[Dataset entries]

----------

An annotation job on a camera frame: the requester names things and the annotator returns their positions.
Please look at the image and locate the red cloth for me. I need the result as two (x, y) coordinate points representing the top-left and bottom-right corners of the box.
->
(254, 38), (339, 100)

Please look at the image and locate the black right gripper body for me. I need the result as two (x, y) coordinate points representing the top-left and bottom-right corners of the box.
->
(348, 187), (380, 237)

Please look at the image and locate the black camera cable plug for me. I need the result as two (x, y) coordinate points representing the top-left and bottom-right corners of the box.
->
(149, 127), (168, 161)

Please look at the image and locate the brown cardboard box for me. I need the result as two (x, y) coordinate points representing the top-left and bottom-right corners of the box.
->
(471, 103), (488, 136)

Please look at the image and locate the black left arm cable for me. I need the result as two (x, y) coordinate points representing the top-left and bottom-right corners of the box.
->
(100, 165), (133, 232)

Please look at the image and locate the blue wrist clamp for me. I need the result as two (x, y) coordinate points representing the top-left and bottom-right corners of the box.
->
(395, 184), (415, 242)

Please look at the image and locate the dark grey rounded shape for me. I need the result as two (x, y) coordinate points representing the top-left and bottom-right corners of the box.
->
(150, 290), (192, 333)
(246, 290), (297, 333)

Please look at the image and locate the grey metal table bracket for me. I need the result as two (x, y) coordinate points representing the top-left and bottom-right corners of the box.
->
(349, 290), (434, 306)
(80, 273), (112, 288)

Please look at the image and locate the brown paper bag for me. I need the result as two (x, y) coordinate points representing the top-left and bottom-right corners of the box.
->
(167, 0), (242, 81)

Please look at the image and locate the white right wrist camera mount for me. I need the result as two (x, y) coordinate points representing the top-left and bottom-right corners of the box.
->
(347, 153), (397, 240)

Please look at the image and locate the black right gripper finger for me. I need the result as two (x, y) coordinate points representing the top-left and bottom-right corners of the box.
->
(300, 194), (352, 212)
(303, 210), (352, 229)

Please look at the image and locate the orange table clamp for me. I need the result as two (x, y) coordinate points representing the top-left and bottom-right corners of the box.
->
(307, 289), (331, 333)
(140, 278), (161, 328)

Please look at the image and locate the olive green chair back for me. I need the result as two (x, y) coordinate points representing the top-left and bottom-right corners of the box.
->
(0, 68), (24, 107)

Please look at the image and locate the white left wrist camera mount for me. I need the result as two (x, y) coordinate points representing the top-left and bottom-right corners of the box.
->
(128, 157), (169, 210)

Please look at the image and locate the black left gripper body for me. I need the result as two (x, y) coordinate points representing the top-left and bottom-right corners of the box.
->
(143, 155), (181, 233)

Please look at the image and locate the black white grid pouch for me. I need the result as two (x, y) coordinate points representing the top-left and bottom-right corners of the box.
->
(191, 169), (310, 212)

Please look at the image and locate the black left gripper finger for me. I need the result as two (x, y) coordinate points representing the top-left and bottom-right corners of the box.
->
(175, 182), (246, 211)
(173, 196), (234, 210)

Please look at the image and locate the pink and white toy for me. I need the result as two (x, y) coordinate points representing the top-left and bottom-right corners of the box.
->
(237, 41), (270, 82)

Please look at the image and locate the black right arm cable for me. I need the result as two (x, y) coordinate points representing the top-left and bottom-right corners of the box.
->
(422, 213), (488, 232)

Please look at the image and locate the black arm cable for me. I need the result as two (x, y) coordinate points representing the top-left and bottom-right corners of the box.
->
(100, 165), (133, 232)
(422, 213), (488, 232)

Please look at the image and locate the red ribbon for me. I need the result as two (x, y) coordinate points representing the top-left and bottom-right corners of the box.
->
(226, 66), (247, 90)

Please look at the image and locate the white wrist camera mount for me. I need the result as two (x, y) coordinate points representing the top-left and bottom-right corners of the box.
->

----------

▶ EXERCISE GOAL
A verbatim transcription is needed of the lines above, starting at the line with "Please look at the image and locate the white left" and ending at the line with "Please look at the image and locate the pink", both included, and of nothing else.

▶ FINISHED TASK
Please look at the image and locate the white left wrist camera mount for me. I need the result as two (x, y) coordinate points representing the top-left and bottom-right corners of the box.
->
(128, 157), (169, 210)

Please look at the image and locate the black left gripper body for me. I need the result as two (x, y) coordinate points representing the top-left and bottom-right corners of the box.
->
(143, 155), (181, 233)

Please look at the image and locate the black white grid pouch for me. I need the result as two (x, y) coordinate points representing the top-left and bottom-right corners of the box.
->
(191, 169), (310, 212)

Please look at the image and locate the black left gripper finger for me. I need the result as two (x, y) coordinate points representing the top-left and bottom-right corners of the box.
->
(175, 182), (246, 211)
(173, 196), (234, 210)

Please look at the image and locate the pink and white toy for me. I need the result as two (x, y) coordinate points representing the top-left and bottom-right corners of the box.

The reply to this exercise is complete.